The mentality between hearing people and Deaf people differs. For instance, the CODA wants to pursue a career in signing, but the Deaf family will think that is absurd. Especially if the Deaf family cannot enjoy their hearing child’s singing, there is a disconnect with enjoying the child’s passion for singing. At a concert, movie, comedian shows, when hearing/listening is required to enjoy the entertainment, the Deaf family cannot enjoy it if accommodations are not provided, so they have the tendency to chat during the performance.

 

Dating can be difficult for CODAs. CODAs struggle finding a girlfriend who is hearing and can be understanding of his or her family being Deaf and their culture. There is a friend whom Katelyn met and he is a CODA. He has described to me that he struggled to find someone to date with. A CODA can date a Deaf person that cannot speak or hear at all, but the CODA wants to be able to communicate orally and his girlfriend to be part of his hearing world. On the other hand, if he finds a hearing girlfriend, there will be cultural and communication differences that can cause the relationship to not work out. It was mentioned to him about SocialASL.com and to sign up on there. Maybe on there he can find someone who is a good match for him and is a best of both worlds.
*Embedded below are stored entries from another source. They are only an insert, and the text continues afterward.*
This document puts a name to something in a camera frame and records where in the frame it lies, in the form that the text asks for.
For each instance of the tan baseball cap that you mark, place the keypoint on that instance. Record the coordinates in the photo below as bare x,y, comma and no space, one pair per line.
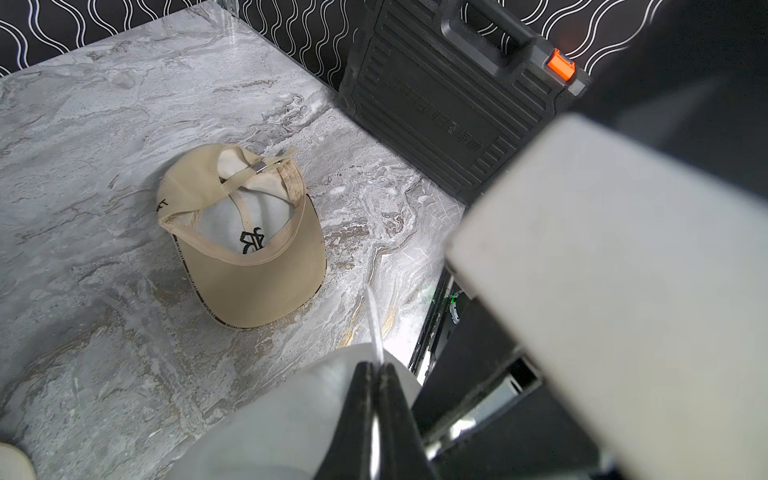
246,230

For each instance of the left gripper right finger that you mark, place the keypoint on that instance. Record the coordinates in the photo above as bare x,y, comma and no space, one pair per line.
401,452

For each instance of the black orange tool case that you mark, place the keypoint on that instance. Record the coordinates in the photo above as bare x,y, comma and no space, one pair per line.
442,96

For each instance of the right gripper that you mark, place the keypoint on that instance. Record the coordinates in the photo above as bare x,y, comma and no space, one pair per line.
484,410

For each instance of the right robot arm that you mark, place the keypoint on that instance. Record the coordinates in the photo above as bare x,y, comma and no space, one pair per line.
693,87

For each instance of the white baseball cap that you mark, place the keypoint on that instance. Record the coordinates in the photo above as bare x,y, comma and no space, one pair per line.
286,433

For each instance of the cream baseball cap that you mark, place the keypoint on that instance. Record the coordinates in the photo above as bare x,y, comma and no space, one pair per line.
15,464

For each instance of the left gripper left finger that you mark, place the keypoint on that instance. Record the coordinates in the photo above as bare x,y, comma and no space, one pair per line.
349,454
If not a relationship, maybe a friendship.

 

– Personal Experience: Since Katelyn grew up in the hearing world, she has always thought that dating a hearing guy was the best option for her. Later, she realized that she finds the relationship better and more stable when she dates a deaf guy because of the cultural similarities. Even though, the hearing guys did not mind learning ASL and understanding her deaf world, there were still differences in not only culture, but difference in understanding the struggle and life being deaf. Everyone has their own preferences, but from Katelyn’s experience she can see how the cultural difference can affect the relationship and her friends and family. Deaf dating has a huge spectrum and as mentioned, it depends on the chemistry of the relationship and how well the two people get along despite the deaf/hearing differences. –

 

CODAs are usually the interpreters, even at a young age, for their parents if a certified interpreter is not available. This leaves CODAs pivoting between two worlds, the normal hearing world and the world where they would have to interpret for their parents or family members. The family depends on the hearing child for help. When the CODA is interpreting for his or her family, that hearing child must keep in mind that Deaf people tend to be very direct and blunt, so when the hearing child is translating to make sure that he or she says what is appropriate to say to other hearing people. Sometimes during translating, the hearing child can have his or her own opinion and not necessarily translate everything being said in the conversation. This can be very frustrating for Deaf people.

 

CODAs learn to be independent at a young age since the family depends on the child to take care of things especially when “hearing” and communicating with others is involved. It is the opposite for the deaf child. The deaf child would normally have to rely on their families. Typically, they are not independent until later when they are older. Unlike other hearing kids, they don’t have the ability acquire environmental language like overhearing conversation between adults. To read more, check out this article Language Deprivation in Deaf Children.

 

Also, in Deaf families, the Deaf brother or sister will feel frustrated that their hearing sibling is being depended on when the Deaf sibling can do those things. The Deaf siblings will be “frowned upon” because they are not seen as the first person to go to, is responsible, or have the capability to certain things. CODAs will not only feel the burden of providing the help for their Deaf family but also, they in some way feel pushed out by their Deaf siblings because of the difference in dependent equality.

 

CODAs can be loud and play their music early in the morning or late at night because their Deaf family won’t wake up to the sounds; however, on the other hand, the Deaf family can be extremely loud in the morning and at night during when the hearing child is sleeping. This is another pet peeve for CODAs.